Expresa profunda preocupación por crisis humanitaria

Reunidos en Santiago de Chile, el Grupo de Lima ha emitido su cuarta declaración sobre la difícil situación que atraviesa Venezuela, afirmando su rechazo a la decisión del gobierno venezolano de convocar a eleccione spresidenciales para el primer cuatrimestre de este año, habida cuenta que no se cuenta con las condiciones necesarias para la ejecución de unas elecciones democráticas, transparentes y creíbles, en conformidad a estándares internacionales.

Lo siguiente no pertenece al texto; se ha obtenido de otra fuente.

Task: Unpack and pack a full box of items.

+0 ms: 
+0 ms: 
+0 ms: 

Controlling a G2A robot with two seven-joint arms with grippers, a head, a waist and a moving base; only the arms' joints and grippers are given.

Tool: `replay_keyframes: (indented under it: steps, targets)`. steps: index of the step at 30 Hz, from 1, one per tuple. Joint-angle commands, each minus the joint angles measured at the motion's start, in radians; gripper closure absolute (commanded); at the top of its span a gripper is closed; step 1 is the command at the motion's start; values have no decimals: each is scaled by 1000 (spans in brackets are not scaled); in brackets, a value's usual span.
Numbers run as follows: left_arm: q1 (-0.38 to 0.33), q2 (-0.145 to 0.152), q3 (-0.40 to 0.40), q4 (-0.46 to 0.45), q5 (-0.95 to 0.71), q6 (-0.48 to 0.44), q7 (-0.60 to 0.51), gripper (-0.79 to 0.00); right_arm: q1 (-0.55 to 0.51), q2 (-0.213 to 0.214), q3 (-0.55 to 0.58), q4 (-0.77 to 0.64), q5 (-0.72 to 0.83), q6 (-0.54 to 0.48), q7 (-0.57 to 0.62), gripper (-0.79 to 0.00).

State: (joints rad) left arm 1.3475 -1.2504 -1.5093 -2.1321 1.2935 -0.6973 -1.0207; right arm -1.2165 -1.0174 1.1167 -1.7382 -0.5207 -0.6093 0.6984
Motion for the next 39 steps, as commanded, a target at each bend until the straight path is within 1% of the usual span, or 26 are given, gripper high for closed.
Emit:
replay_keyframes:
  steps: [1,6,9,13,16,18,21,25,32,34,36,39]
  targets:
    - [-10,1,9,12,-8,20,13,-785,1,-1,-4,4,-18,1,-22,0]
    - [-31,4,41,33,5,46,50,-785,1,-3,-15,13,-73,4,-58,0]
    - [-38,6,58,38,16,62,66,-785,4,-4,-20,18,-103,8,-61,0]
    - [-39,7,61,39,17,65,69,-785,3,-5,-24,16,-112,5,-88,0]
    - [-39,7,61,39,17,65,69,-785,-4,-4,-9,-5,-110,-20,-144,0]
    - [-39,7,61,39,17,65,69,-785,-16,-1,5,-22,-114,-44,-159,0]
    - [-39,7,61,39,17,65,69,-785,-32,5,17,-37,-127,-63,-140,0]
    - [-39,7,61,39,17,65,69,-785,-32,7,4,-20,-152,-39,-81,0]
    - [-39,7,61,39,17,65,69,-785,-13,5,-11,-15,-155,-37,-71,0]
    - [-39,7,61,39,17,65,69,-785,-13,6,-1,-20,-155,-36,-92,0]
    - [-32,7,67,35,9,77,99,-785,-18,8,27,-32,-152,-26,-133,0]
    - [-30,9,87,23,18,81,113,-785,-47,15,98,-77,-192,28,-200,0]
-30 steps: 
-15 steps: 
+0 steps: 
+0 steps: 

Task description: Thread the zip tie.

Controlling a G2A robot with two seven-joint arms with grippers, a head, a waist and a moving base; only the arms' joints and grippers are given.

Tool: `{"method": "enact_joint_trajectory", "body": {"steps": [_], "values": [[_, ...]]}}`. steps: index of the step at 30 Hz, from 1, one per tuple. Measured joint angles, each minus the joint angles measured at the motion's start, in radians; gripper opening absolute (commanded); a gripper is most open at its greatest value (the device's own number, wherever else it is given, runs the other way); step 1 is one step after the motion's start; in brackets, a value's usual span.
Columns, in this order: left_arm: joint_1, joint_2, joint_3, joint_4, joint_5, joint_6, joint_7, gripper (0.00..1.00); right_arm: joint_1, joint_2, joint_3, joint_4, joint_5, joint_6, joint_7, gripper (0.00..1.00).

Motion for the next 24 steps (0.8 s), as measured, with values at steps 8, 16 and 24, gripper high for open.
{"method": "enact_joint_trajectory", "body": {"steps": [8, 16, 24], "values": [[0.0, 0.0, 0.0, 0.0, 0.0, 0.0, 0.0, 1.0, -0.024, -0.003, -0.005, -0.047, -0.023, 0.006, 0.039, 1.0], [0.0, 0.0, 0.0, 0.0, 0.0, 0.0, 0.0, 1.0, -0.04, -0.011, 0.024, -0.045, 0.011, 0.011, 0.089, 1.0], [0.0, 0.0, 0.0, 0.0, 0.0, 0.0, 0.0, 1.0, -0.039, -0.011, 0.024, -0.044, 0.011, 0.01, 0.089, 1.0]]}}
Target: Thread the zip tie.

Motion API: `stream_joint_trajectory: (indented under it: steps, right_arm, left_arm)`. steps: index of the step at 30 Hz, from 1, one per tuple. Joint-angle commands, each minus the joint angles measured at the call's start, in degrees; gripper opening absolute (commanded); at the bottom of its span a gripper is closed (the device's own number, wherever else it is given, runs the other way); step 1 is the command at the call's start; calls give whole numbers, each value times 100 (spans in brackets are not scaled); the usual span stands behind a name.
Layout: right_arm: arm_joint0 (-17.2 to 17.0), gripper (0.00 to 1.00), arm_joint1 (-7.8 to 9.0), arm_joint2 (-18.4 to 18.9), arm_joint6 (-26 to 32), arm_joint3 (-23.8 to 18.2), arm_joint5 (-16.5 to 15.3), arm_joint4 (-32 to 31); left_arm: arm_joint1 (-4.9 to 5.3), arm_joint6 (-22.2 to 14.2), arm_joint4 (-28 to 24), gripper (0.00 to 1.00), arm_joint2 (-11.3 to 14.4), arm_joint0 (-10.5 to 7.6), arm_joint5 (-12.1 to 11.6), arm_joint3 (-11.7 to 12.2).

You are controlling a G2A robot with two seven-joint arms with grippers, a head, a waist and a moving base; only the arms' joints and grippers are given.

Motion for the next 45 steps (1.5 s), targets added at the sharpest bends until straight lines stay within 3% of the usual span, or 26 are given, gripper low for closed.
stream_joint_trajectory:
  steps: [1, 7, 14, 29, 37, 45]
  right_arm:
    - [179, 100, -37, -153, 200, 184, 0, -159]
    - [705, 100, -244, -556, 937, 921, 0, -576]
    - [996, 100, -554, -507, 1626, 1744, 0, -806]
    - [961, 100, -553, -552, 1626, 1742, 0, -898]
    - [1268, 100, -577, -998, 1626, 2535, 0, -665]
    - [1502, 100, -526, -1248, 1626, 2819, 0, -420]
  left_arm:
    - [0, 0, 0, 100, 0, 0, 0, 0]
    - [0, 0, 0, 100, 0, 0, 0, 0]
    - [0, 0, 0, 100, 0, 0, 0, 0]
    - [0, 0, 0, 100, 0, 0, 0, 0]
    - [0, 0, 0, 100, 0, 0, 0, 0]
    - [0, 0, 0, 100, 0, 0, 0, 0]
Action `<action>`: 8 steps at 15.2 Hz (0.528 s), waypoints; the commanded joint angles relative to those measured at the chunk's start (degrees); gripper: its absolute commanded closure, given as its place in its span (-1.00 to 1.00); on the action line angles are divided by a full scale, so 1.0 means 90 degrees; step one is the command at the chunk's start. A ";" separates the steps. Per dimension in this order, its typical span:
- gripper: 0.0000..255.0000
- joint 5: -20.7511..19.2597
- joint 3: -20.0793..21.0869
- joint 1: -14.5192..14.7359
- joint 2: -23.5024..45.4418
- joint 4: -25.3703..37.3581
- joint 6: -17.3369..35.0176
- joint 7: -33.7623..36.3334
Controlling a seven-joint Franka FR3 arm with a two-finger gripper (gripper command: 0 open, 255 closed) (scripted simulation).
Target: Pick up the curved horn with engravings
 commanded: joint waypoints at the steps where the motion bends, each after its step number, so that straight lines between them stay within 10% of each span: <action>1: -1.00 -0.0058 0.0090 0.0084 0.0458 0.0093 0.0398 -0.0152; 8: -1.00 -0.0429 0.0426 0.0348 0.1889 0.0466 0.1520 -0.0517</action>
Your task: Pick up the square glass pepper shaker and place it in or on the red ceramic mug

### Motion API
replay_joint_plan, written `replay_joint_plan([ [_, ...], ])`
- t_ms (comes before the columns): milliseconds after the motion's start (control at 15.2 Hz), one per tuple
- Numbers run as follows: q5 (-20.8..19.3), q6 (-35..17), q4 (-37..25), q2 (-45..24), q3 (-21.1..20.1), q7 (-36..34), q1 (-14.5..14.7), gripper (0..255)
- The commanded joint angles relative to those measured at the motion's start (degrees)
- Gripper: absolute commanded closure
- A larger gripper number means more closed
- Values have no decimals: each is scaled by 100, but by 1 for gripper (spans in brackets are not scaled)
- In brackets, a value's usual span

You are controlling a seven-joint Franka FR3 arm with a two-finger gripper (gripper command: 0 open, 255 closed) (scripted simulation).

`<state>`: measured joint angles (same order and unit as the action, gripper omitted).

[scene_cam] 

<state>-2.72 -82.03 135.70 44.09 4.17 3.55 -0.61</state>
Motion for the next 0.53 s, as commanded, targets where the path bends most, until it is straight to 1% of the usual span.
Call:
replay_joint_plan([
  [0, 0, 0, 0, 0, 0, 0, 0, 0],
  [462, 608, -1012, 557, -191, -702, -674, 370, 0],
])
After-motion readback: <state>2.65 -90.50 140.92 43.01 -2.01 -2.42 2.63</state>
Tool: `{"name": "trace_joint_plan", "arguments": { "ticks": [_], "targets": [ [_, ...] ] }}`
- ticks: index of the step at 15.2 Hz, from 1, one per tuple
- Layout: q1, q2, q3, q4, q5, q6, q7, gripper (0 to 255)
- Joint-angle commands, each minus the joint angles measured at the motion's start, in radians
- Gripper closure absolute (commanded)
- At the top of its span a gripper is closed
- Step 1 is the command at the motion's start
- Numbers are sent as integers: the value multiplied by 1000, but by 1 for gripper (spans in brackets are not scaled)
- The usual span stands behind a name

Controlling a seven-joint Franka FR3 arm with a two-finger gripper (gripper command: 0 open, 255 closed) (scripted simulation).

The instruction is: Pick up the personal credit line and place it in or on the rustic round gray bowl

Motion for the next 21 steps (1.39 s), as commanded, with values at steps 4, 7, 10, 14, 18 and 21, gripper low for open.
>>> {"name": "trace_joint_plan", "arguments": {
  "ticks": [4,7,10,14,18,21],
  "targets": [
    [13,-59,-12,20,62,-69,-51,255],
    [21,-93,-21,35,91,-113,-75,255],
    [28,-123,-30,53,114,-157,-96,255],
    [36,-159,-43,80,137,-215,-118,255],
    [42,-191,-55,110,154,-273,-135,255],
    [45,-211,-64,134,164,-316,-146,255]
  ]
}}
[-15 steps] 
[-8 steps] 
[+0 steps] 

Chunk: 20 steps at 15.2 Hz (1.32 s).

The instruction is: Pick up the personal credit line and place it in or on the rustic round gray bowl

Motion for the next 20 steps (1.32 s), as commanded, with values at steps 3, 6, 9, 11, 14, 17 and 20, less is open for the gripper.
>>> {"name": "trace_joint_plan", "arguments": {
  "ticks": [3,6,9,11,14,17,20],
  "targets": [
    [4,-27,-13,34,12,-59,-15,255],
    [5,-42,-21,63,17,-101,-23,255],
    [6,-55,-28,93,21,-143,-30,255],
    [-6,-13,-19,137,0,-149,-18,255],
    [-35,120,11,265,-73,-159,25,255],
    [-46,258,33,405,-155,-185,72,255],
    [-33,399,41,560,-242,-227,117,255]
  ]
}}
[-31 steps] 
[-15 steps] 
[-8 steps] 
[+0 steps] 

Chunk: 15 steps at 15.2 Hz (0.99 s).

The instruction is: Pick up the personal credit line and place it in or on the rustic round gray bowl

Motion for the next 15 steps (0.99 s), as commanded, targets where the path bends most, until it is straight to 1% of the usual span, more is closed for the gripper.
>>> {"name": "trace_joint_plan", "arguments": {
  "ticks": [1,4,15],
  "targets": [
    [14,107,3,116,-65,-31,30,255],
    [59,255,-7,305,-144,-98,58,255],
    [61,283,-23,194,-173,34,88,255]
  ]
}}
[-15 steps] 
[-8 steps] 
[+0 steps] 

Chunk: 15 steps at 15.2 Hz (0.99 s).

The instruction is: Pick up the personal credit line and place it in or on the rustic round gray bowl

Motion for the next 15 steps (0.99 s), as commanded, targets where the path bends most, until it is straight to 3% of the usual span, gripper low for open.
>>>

Los cancilleres y representantes de Argentina, Brasil, Canadá, Chile, Colombia, Costa Rica, Guatemala, Guyana, Honduras, México, Panamá, Paraguay y Perú exigen asimismo que las elecciones presidenciales tengan una anticipación adecuada para asegurar la participación de todos los actores politicos de Venezuela, con observadores internacionales independientes.

A la par que condenan los actos de violenca, exhortan al gobierno de Venezuela a garantizar el Estado de Derecho, los derechos fundamentales y la paz social; saludan la iniciativa del presidente de República Dominicana, Danilo Medina, para convocar a un diálogo entre gobierno y oposición; reiteran su respaldo a la Asamblea Nacional democráticamente electa y exigen que se le restituya sus poderes; condenan que se mantengan presos poíticos en Venezuela; deploran que el gobierno venezolano no acepte ayuda humanitaria a pesar del empeoramiento de la situación humanitaria en el país, reflejada en el agrvamiento de los índices de desnutrición infantil, el desabastecimiento de alimentos y medicinas, y el resurgimiento de enfermedades que habían sido erradicadas, además de reiterar su voluntad de prestar ayuda.

El Grupo de Lima, asimismo, expresa su profunda preocupación por el éxodo de miles de venezolanos por la crisis humanitaria que vive ese país, lo que reconocen como un reto para los países de la región y en particular para los países vecinos. Los representantes se comprometen a ipulsar acciones de cooperación internacional para fortalecer las capacidades de los países de la región e instan a la comunidad internacional, especialmente a las Naciones Unidas, a apoyar estos esfuerzos.

Los cancilleres y representantes sostuvieron el 23 de enero una reunión de trabajo en la ciudad de Santiago de Chile.